About Casey's International Folk Dancing U.S.A.
This is an extensive work on international folk dancing as practiced in the United States. It is a must for folk dance enthusiasts—novice to expert. Never before has such a wide variety of entries on this popular, multi-faceted social phenomenon been brought together. It tells how to do the hopak, czardas and the bamboo pole dance; plan an international folk dance program; do the little finger hold and the hambo swing. International Folk Dancing U.S.A. presents historical vignettes on pioneer folk dance leaders; instructions for 180 dances from 30 countries; contributions from 60 folk dance authorities; easy-to-follow dance step descriptions; a Glossary of folk dance terms; many helpful illustrations.

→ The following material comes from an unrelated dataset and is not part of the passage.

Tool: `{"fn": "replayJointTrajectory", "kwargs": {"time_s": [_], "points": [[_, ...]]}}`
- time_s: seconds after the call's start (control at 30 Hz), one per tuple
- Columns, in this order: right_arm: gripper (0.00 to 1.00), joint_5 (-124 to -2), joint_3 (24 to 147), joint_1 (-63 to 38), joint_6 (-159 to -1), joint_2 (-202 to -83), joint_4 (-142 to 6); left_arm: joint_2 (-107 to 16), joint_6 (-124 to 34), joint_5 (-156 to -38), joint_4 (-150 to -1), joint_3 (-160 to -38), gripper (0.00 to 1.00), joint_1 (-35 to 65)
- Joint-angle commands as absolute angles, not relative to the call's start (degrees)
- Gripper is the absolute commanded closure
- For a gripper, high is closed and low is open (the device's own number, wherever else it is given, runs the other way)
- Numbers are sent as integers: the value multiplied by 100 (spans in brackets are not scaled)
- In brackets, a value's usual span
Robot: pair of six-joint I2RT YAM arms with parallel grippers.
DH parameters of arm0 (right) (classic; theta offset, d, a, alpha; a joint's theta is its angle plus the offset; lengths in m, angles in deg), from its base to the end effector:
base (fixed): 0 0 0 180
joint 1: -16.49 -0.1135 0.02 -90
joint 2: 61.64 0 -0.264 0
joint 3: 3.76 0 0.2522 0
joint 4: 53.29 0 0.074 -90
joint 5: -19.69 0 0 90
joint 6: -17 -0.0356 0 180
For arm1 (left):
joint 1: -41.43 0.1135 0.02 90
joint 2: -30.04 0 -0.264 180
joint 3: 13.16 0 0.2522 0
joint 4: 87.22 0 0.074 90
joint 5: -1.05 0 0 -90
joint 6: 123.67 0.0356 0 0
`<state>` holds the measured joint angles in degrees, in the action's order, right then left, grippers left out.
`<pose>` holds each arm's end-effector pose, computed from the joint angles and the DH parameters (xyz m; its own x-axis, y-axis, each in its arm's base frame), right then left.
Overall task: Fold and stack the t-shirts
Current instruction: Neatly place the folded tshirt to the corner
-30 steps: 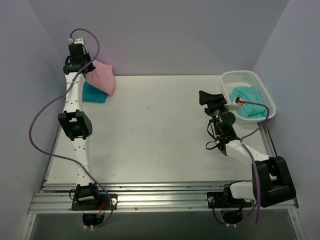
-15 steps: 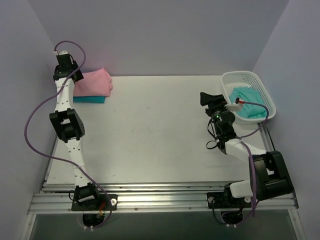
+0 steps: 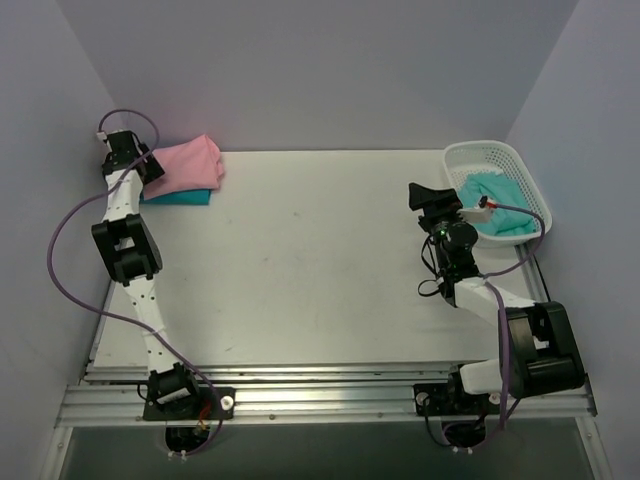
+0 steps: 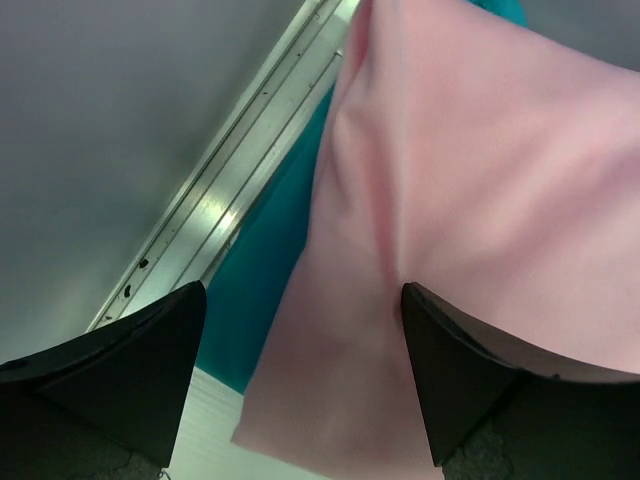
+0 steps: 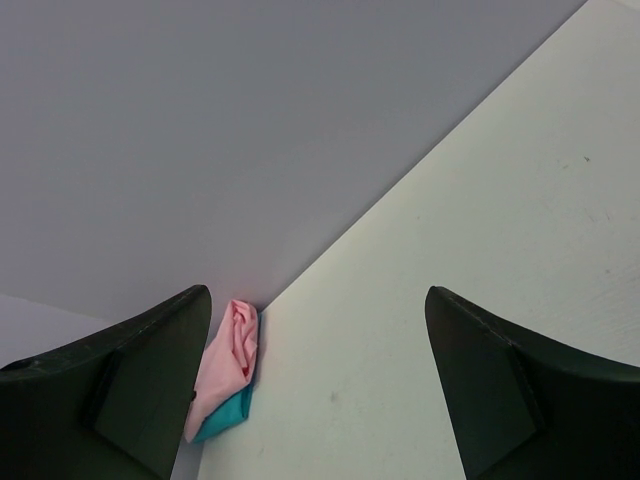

“A tremendous achievement,” writes Miriam Gray in her Foreword, “a resource book par excellence, an encyclopedic treasure trove of folk dance information from the people and the countries who have done the most to influence the growth of international folk dancing in the United States… More than sixty authors, teachers, leaders, and folk dancers have contributed their thoughts, their knowledge, and their unique historical perspective…
“Leaders—whether you are associated with local folk dance clubs, large urban community center, or recreation departments—this book is for you! Authors, dance students, international folk dancers, researchers, teachers (amateur and professional)—in fact, anyone who likes to dance or to read about dance—this book is for you, too! Every library, personal and public, should own a copy.
“You may never need to buy another folk dance book.”
Printed on demand.
About the Author
BETTY CASEY, formerly a ballroom dancing instructor, saw her first square dancing at the Cowboys’ Christmas Ball in Anson, Texas. She got the bug while researching the dance so her Girl Scout troop could earn a folk dance badge.
Among the first women callers in Texas, she studied under Dr. Lloyd Pappy Shaw and Francisca Aquino and introduced square dancing to Marshall Flippo, America’s foremost national caller. Hundreds of students of all ages attended her school in Abilene, Texas. She taught square dancing and studied foreign folk dancing in Asia, Europe, and Africa. She participated in folk dance cultural programs from Tangier to Hong Kong and from Manila to Munich for the U.S.O., Military Special Services, North Atlantic Girl Scout Council, Brussels World Fair, embassies and consulates, U. S. Information Services, television and movies.
Betty called for square dancing at the Brussels World’s Fair and the 2nd Asian Games, and her dancers appeared on TV programs and in movies.